American music entrepreneur

Jonathan Strauss is an American entrepreneur based in Los Angeles, California. He is the co-founder and Chief Executive Officer of Create Music Group, a record label and a global music group. Strauss is known for his data-driven approach to the music industry, he has built his career on identifying systemic inefficiencies in digital royalty collection and monetization.

==Early life and education==
Strauss was born and raised in Palos Verdes in Los Angeles County, California. His father, Louis Strauss, was involved in music management during the 1970s and managed the band Three Dog Night. Strauss attended Palos Verdes Peninsula High School before enrolling at the University of California, Los Angeles (UCLA) around 2007. He pursued a Bachelor of Science degree in Mathematics and Statistics with a minor in Global Studies, graduating around 2010.

==Career==
In 2015, Strauss co-founded Create Music Group (originally named CreateTV) with Alexandre Williams, a childhood friend from Palos Verdes who had worked as a music producer and at the distribution platform Label Engine. Strauss identified what he viewed as a systemic market failure in YouTube's Content ID system, where royalties from user-generated content often went unclaimed due to incomplete metadata registration by independent artists. Strauss's approach to the music industry is characterized by a quantitative, data-driven methodology that contrasts with the traditional "golden ear" intuition of record label executives.

Under Strauss's leadership, Create Music Group expanded from a YouTube monetization service into a vertically integrated music company encompassing distribution, music publishing, sync licensing, and content production. The company acquired Label Engine, which provided distribution infrastructure, and Flighthouse, a digital media brand with nearly 28 million TikTok followers. Strauss positioned Flighthouse as a proprietary marketing channel to promote the company's music releases.

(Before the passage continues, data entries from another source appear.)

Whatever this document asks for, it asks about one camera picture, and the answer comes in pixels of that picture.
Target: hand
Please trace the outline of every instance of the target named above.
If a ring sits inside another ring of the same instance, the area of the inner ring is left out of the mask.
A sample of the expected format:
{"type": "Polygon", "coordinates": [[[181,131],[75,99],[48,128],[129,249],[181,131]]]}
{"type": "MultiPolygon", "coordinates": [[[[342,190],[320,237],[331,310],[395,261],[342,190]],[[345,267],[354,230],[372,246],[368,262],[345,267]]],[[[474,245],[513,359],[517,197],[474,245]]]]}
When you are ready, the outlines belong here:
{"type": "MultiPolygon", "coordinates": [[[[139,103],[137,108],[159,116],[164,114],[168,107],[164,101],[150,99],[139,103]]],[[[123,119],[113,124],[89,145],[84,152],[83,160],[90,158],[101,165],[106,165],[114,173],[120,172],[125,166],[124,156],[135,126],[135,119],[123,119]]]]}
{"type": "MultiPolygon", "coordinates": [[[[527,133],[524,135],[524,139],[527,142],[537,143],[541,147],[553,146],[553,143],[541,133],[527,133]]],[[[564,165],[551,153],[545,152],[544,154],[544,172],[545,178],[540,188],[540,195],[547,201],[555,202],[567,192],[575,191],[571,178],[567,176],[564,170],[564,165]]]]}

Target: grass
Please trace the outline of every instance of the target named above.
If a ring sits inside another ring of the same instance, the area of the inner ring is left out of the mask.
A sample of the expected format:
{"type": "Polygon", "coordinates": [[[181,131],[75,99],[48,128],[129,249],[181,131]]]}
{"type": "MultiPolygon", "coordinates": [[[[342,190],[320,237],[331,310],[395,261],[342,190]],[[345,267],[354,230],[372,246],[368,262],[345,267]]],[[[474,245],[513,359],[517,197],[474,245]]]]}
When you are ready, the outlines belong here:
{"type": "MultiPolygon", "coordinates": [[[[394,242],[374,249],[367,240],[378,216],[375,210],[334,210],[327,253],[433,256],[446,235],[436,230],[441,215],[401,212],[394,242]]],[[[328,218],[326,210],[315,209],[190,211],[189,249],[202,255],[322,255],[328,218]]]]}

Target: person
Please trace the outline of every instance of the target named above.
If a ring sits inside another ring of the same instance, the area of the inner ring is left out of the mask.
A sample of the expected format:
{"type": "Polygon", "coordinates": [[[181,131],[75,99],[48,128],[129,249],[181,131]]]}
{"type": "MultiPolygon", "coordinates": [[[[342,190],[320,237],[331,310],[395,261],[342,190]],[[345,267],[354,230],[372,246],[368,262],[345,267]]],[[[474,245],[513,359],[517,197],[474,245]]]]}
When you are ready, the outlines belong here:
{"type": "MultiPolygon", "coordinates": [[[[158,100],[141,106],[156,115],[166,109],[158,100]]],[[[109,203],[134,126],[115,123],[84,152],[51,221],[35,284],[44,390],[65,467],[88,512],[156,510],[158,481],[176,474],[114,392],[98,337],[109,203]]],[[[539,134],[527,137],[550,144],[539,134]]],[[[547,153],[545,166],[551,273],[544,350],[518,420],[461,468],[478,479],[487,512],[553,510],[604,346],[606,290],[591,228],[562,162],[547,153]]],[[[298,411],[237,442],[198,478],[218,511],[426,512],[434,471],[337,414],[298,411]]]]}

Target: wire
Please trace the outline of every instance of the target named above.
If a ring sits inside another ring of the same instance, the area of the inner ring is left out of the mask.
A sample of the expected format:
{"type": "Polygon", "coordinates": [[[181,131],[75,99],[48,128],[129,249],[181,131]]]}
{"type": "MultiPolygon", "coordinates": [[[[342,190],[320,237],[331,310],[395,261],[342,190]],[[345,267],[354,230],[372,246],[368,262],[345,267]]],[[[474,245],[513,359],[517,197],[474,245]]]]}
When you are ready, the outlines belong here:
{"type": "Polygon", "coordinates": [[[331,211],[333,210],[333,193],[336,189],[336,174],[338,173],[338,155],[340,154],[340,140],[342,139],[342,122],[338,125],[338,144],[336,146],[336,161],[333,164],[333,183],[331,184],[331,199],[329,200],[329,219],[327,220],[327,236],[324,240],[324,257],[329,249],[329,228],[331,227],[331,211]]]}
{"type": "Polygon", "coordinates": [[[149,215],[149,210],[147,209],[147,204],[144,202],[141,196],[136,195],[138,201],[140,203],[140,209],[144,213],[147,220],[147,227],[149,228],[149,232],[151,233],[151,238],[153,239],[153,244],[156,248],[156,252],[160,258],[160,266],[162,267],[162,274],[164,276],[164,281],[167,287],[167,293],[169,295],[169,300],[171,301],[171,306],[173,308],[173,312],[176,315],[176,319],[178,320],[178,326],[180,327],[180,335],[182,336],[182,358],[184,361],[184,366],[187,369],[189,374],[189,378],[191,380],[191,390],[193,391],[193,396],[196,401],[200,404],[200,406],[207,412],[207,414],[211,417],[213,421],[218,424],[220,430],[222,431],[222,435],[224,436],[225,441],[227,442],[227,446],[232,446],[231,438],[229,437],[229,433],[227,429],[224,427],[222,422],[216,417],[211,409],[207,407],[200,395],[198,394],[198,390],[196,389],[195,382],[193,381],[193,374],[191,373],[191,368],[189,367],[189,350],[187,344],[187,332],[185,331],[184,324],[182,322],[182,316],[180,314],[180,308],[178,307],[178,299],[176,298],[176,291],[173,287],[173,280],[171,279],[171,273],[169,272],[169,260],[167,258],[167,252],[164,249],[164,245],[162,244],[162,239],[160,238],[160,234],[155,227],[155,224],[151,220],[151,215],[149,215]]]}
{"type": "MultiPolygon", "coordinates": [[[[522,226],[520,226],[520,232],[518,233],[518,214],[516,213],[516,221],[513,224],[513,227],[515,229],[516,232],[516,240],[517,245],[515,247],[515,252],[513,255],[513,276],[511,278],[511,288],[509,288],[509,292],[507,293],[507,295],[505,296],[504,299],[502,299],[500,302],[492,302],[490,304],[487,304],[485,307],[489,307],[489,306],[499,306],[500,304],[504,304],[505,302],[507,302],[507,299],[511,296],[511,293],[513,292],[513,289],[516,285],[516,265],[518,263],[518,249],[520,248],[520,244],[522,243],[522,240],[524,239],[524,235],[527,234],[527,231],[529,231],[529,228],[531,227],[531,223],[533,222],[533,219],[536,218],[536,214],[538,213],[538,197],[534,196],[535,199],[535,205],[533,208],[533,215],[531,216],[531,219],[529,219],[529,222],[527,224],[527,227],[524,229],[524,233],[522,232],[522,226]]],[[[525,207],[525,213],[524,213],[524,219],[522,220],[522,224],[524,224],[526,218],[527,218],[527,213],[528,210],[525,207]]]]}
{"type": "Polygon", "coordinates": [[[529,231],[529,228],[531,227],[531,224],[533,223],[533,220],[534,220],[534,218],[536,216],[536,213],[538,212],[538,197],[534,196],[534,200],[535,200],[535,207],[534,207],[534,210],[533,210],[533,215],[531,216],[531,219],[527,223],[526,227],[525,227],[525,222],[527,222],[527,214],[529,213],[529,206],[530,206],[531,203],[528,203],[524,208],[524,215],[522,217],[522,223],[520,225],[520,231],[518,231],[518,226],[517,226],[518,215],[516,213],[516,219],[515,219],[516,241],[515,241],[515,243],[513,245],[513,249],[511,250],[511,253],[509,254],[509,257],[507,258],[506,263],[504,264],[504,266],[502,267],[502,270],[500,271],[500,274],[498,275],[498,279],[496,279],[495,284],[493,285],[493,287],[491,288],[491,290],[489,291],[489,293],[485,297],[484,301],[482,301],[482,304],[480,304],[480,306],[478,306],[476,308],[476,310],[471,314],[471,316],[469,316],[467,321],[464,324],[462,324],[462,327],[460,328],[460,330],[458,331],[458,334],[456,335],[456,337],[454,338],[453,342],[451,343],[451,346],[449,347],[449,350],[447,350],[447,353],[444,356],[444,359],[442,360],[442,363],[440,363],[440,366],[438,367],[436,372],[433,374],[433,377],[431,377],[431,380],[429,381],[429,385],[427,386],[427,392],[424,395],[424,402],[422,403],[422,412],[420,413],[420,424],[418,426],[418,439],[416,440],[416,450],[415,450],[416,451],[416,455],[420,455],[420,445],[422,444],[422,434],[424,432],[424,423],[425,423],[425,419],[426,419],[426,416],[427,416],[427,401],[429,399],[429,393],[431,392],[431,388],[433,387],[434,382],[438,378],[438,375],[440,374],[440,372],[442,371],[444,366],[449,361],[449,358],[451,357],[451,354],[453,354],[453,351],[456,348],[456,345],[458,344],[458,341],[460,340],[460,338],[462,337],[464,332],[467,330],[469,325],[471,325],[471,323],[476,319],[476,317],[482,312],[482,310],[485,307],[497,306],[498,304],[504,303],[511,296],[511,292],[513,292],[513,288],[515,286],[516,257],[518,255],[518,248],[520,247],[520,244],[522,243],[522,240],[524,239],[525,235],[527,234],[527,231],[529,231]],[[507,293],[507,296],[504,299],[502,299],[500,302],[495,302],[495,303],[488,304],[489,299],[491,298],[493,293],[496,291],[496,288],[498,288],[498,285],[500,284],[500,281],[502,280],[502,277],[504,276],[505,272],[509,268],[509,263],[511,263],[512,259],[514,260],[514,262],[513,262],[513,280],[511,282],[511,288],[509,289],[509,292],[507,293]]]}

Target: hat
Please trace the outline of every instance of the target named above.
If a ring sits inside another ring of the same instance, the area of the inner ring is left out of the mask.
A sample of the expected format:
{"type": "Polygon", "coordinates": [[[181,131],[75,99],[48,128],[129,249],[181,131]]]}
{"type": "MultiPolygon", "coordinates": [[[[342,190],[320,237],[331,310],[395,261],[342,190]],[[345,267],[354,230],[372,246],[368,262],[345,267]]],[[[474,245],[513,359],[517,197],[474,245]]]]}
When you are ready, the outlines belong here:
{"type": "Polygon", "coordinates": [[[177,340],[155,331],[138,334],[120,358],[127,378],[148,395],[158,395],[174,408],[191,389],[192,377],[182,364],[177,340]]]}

As of 2019, Create Music Group ranked #2 on the Inc. 5000 list of fastest-growing companies in the United States, described as the highest ranking ever achieved by a music company. The company was also named to Fast Companys "Most Innovative Companies" list.

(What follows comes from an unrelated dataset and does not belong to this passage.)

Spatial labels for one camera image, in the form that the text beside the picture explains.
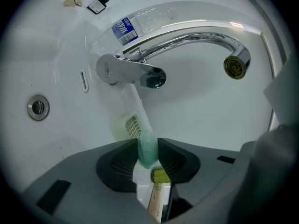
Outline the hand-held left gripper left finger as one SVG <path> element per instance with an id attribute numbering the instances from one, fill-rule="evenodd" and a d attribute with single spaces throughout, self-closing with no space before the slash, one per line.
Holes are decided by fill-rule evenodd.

In June 2024, Create Music Group raised $165 million in a minority investment round led by Flexpoint Ford, valuing the company at $1 billion and granting it "unicorn" status. Following the investment, Strauss pursued an aggressive acquisition strategy in the independent music sector, acquiring catalogs including Berlin-based label !K7 Music, the Deadmau5 master recordings (valued at $55 million), UK dance label Cr2 Records, and a stake in UK publisher Enhanced Music.

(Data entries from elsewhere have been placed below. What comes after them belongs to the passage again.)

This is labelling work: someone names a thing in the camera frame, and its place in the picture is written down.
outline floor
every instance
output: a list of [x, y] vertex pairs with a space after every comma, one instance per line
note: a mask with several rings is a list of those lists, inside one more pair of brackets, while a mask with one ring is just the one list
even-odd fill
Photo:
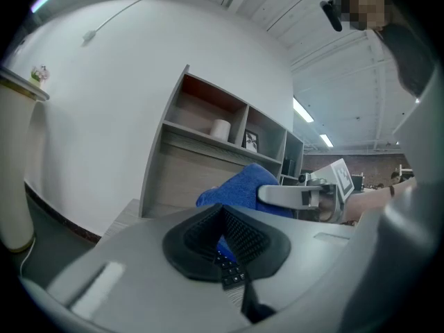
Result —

In March 2026, Create Music Group completed a financing round consisting of more than $450 million in new equity and debt capital. The transaction valued the company at $2.2 billion, with Strauss and the other founders retaining majority ownership.

==Recognition==
- Billboards 40 Under 40.
- Billboards Indie Power Players (2020).
- Billboards Power 100 (2025).
- Billboards New Power Generation (2019).
- Billboard's Power 100 (2026).
- Variety's New Hollywood Leaders 2020.